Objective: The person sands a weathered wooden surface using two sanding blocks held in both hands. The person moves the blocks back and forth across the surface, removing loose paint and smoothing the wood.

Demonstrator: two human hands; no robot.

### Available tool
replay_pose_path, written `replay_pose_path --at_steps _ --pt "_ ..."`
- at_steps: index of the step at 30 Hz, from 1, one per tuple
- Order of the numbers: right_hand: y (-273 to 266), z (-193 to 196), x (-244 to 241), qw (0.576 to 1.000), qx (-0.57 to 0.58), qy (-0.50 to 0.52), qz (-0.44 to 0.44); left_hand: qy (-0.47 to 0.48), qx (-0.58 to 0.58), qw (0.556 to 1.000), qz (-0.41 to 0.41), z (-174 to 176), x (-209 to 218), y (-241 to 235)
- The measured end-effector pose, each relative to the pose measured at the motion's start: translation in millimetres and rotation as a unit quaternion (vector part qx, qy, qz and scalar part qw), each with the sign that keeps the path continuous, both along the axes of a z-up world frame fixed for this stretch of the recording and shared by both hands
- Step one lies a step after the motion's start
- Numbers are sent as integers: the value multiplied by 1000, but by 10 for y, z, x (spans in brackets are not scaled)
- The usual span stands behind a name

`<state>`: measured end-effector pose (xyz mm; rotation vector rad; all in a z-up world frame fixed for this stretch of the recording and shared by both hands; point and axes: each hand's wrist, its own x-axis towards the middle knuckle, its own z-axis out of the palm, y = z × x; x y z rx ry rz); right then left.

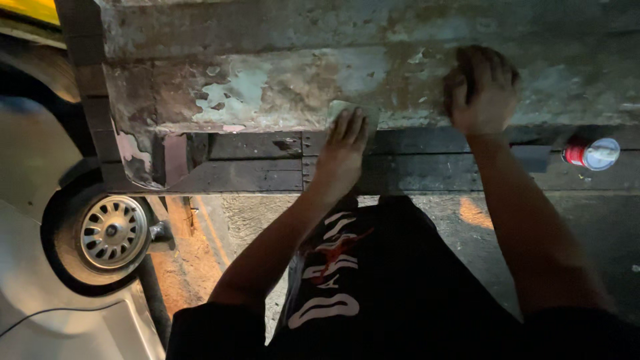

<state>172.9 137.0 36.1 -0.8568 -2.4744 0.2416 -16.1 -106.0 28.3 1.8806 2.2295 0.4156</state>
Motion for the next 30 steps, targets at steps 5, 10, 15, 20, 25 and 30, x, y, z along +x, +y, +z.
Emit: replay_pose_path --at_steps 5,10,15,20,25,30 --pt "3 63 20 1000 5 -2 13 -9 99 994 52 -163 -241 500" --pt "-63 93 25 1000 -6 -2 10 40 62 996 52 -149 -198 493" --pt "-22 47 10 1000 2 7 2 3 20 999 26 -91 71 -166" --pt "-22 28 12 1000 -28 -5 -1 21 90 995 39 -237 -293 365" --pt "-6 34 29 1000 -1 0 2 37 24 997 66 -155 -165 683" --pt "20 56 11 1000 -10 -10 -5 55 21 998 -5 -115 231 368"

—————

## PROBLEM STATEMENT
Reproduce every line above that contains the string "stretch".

## TASK ANSWER
- The measured end-effector pose, each relative to the pose measured at the motion's start: translation in millimetres and rotation as a unit quaternion (vector part qx, qy, qz and scalar part qw), each with the sign that keeps the path continuous, both along the axes of a z-up world frame fixed for this stretch of the recording and shared by both hands
`<state>`: measured end-effector pose (xyz mm; rotation vector rad; all in a z-up world frame fixed for this stretch of the recording and shared by both hands; point and axes: each hand's wrist, its own x-axis towards the middle knuckle, its own z-axis out of the palm, y = z × x; x y z rx ry rz); right then left.

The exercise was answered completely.